Es ist das schlechtgehütete Geheimnis der Gaming-Welt: Wo ein NDA (Verschwiegenheitserklärung) ist, da ist auch ein Leaker, der nur darauf wartet, die digitale Stille zu brechen. Bungie steuert mit Marathon auf den Release im März 2026 zu, doch die wahren Schlagzeilen macht derzeit ein Playtest aus dem vergangenen Dezember. Ein vorwitziger Teilnehmer hat den Vorhang gelüftet und uns einen Blick auf den „Kosmetik-Kontinent“ des PvPvE-Extraction-Shooters gewährt. Und was wir da sehen, lässt Sammlerherzen höher schlagen: Offenbar warten zum Start satte 55 Skins darauf, eure Runner in wandelnde Kunstwerke zu verwandeln.
Die ungerechte Verteilung der Beute
Wer gedacht hat, Bungie würde die modische Liebe gerecht verteilen, irrt gewaltig. Die Leaks zeichnen das Bild einer Hierarchie unter den sechs spielbaren Klassen. Während sich Triage, Destroyer und Recon mit jeweils acht Kostümen begnügen müssen, dürfen Assassin und Thief bereits in zehn verschiedenen Outfits durch die Gegend schleichen. Der unangefochtene Liebling der Designer scheint jedoch Vandal zu sein, der mit stolzen elf Skins die Garderobe anführt. Natürlich sind diese Zahlen aus der Beta mit Vorsicht zu genießen – bis zum März kann sich das Blatt noch wenden, aber die Tendenz zur Favorisierung bestimmter Spielstile ist unverkennbar.
Das große Rätselraten um die Freischaltung
Doch wie kommt man an den Stoff, aus dem die Träume sind? Hier hüllt sich der Leak noch in Schweigen. Abgesehen von einigen exklusiven Designs für Vandal, Destroyer, Assassin und Thief, die offenbar hinter der Paywall der Deluxe Edition lauern, tappen wir im Dunkeln. Wird es eine reine Fleißarbeit über Achievements? Oder wird der In-Game-Store wieder zur Kreditkartenfalle? Bungie verspricht zwar „Reward Passes“, die niemals ablaufen – ein Segen für alle mit wenig Zeit –, und beteuert, dass Geld keinen spielerischen Vorteil erkaufen wird. Aber ob die coolsten Looks nur gegen harte Währung zu haben sind, bleibt die bange Frage.

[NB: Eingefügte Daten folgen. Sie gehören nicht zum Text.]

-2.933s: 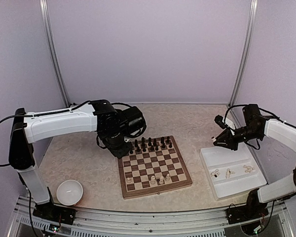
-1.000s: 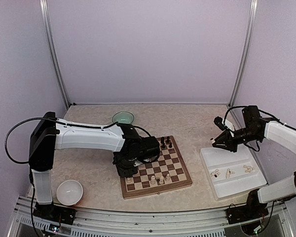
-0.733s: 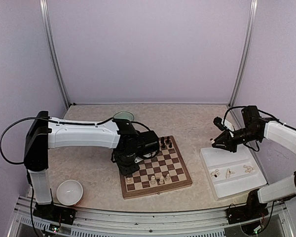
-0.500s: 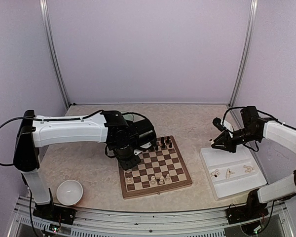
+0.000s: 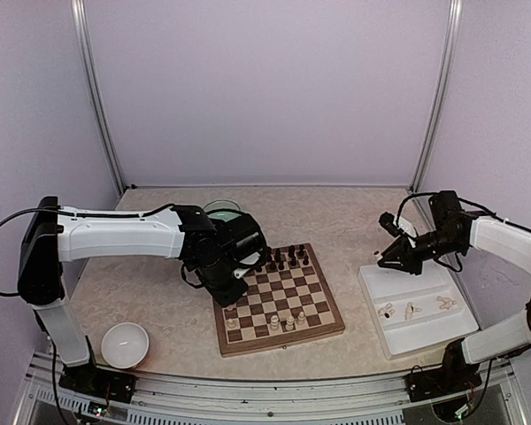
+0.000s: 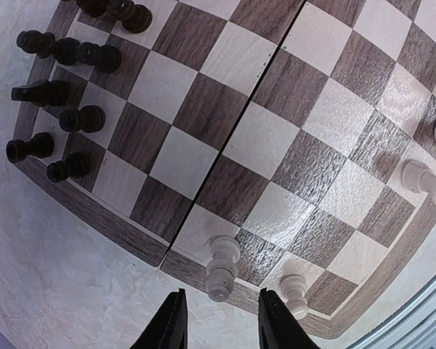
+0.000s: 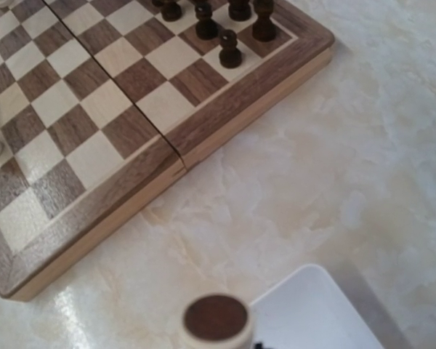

Abschiede und Skandale im Hintergrund
Während wir uns über bunte Farben freuen, rumort es hinter den Kulissen. Joseph Cross, der Art Director, der für die visuelle Identität von Marathon verantwortlich zeichnet, hat seinen Hut genommen. Er verlässt das Studio mit stolzgeschwellter Brust und lobt die „visuelle Welt“, die sie erschaffen haben. Ein bitterer Nachgeschmack bleibt dennoch, wenn man an die Kontroversen des letzten Jahres denkt – insbesondere die Plagiatsvorwürfe der Künstlerin Antireal. Auch wenn dieser Streit inzwischen beigelegt ist, zeigt Cross‘ Abgang, dass bei Bungie gerade ein Generationenwechsel stattfindet.
Mit einem Preisschild von 39,99 Euro und vier Start-Maps (Perimeter, Dire Marsh, Outpost und das erst später verfügbare Cryo Archive) wirkt das Paket attraktiv. Aber reicht reine Optik, um euch langfristig zu binden?